The proposed development by the Prado Group and Walden Development would total 395 residential units, with 25,000-square-feet of retail and parking for 455 bikes and 388 cars (including 47 spaces for the commercial tenants and 5 spaces for a car sharing program).

And with the Environmental Impact Report for the project about to get underway, “Save the Hill” is organizing to oppose the development as proposed.

62 thoughts on “Another Battle Brewing Over Plans For Lower Potrero Hill Site”
  1. It looks like a someone xeroxed any number of other bland buildings that have gone up in the last few years. I don’t mind more new neighbors, I mind having to look at another generic box… and a dreadful mural. (I know, I know – just a sketch.)

    1. I agree with you in part, it’s somewhat generic but I kinda like it. it’s a thousand times better than the crap in indiana.

    1. I do not like all these shortened names — it butchers the English language. Spell out each word fully and no abbreviations ie. can not, not can’t, will not, instead of won’t.

      There is a SF law firm called Morison Foerster, shortened to MoFo. Had fun calling their attorneys mofos.

      1. Agreed. Usually marketing nonsense by the come-and-go real estate marketing industry who feels a need to make everything sellable and packaged like junk food at the supermarket check-out line. The same marketing machine has ubers living in buildings with meaningless names like Nema (and worse.). What’s Nema’s address? Use it.
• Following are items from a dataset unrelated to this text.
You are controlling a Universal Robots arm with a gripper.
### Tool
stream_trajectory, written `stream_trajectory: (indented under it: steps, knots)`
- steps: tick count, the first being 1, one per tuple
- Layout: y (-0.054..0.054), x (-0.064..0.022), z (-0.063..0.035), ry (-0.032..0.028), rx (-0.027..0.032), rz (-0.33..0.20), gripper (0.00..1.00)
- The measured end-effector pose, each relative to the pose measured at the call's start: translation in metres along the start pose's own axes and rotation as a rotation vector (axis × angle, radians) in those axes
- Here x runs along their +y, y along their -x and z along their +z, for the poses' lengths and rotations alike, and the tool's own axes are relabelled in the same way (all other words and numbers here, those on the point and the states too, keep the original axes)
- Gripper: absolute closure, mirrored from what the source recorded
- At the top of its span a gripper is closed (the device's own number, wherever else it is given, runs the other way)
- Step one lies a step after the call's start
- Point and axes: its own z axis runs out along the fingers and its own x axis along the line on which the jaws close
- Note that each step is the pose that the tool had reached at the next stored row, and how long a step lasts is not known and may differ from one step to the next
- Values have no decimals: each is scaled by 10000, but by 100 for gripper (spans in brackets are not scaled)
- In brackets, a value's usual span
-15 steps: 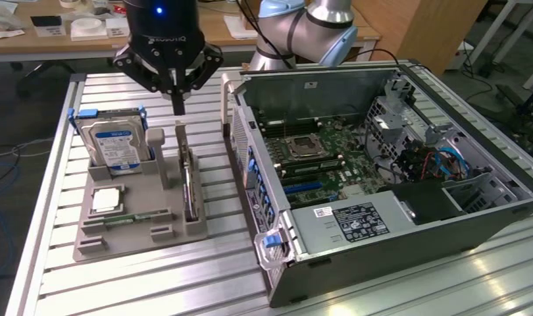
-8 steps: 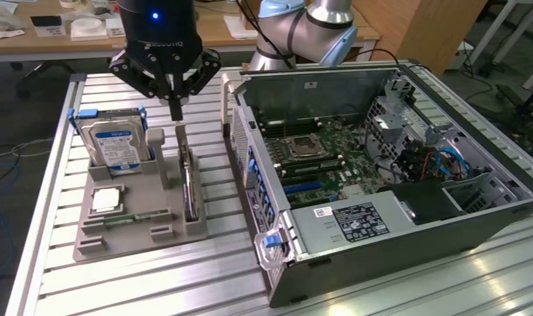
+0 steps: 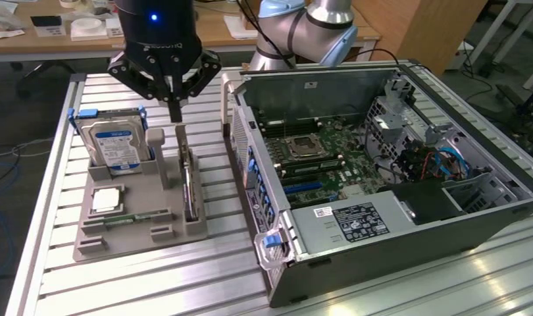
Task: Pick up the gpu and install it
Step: 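Reach for the gpu, then pick up the gpu and move the gpu toward the slot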
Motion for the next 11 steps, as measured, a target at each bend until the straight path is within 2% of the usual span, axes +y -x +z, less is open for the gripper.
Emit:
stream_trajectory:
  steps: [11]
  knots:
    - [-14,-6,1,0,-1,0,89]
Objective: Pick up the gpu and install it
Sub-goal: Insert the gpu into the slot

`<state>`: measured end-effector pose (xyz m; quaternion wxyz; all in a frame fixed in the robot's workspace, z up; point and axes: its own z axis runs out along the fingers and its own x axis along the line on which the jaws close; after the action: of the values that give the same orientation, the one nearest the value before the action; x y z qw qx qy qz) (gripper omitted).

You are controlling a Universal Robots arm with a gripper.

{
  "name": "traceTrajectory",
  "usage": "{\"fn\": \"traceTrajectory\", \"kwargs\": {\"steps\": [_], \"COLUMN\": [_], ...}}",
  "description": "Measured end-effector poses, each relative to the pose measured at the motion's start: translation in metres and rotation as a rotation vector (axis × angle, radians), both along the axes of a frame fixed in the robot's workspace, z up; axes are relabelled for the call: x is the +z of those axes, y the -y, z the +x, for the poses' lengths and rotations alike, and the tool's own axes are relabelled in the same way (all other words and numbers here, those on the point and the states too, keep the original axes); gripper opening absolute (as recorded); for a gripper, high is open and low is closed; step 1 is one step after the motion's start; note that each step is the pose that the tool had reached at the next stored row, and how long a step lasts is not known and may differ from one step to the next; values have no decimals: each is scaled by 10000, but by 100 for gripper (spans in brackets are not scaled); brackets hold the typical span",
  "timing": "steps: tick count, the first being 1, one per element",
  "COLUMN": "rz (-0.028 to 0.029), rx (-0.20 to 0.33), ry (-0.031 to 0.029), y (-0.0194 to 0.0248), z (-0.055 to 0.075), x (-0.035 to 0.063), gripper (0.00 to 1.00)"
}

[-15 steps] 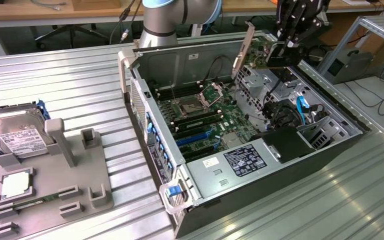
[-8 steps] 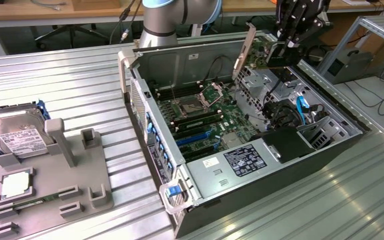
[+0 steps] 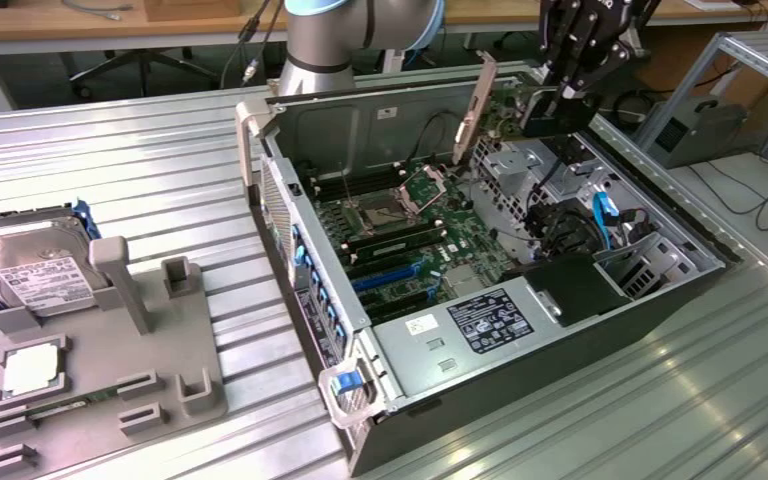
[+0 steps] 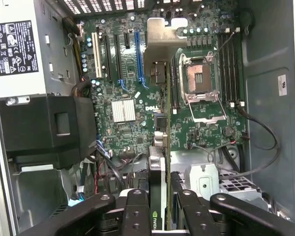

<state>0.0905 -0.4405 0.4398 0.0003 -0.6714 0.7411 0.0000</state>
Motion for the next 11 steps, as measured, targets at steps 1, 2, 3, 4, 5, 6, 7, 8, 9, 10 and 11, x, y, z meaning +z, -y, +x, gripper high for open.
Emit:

        People generally aren’t idiots and don’t need every quadrant or building made into annoying acronym ‘things’.

        Good morning.

        1. Top of the morning. You are like Fifty Shades of Hitman. Agreement is sublime.

          Just realized Nema is Amen spelled backwards. LOL! No one told me about this new church, wherever it is.

      2. So when you go to NYC – er, excuse me, the Borough of Manhattan in New York City, New York – do you say “South of Houston”, or SoHo? Do you say “I’m going to a restaurant in the triangle below Canal Street”, or “I’m going to a restaurant in Tribeca”?

        The English language has been evolving and growing since Roman times, and is no worse for wear due to abbreviations, acronyms and contractions. Please go worry about more important things.

        1. Did you wake up alone this morning? If someone is not from Manhattan, they will not know where Tribeca is. So yes, I would prefer you specify a street address.

          1. no, a good portion of informed western consumers will know where Tribeca is, actually. It’s a famous NYC neighborhood, and as such has its own cultural currency. But yes, LoPo feels like a real loser. What’s wrong with Central Basin?

          2. that’s taking it too far, those are good names and long established, these new garbage names are just trying to piggy back off of stuff like SOHO etc….

  2. I’ve always loved the bright neon lights of Asian cities. But I think we’ve recently had some ghastly examples in this city (starting with the Palms, and now the new building on 5th). However I hope they design this building with neon, searchlights and monstrous Van de Graaf generators, just so the people on Potrero Hill have something real to complain about.

    1. Judging from the renderings, it would be better to “Save our Views” than look out the window and see this thing everyday.

  3. Can’t find a single fault with project. A helluva lot better than that single-store grey ick.

    And I like “LoPo”. If the realtors can use the stupid and quasi-lurid “Tendernob”, then I’m certainly happy with “LoPo”.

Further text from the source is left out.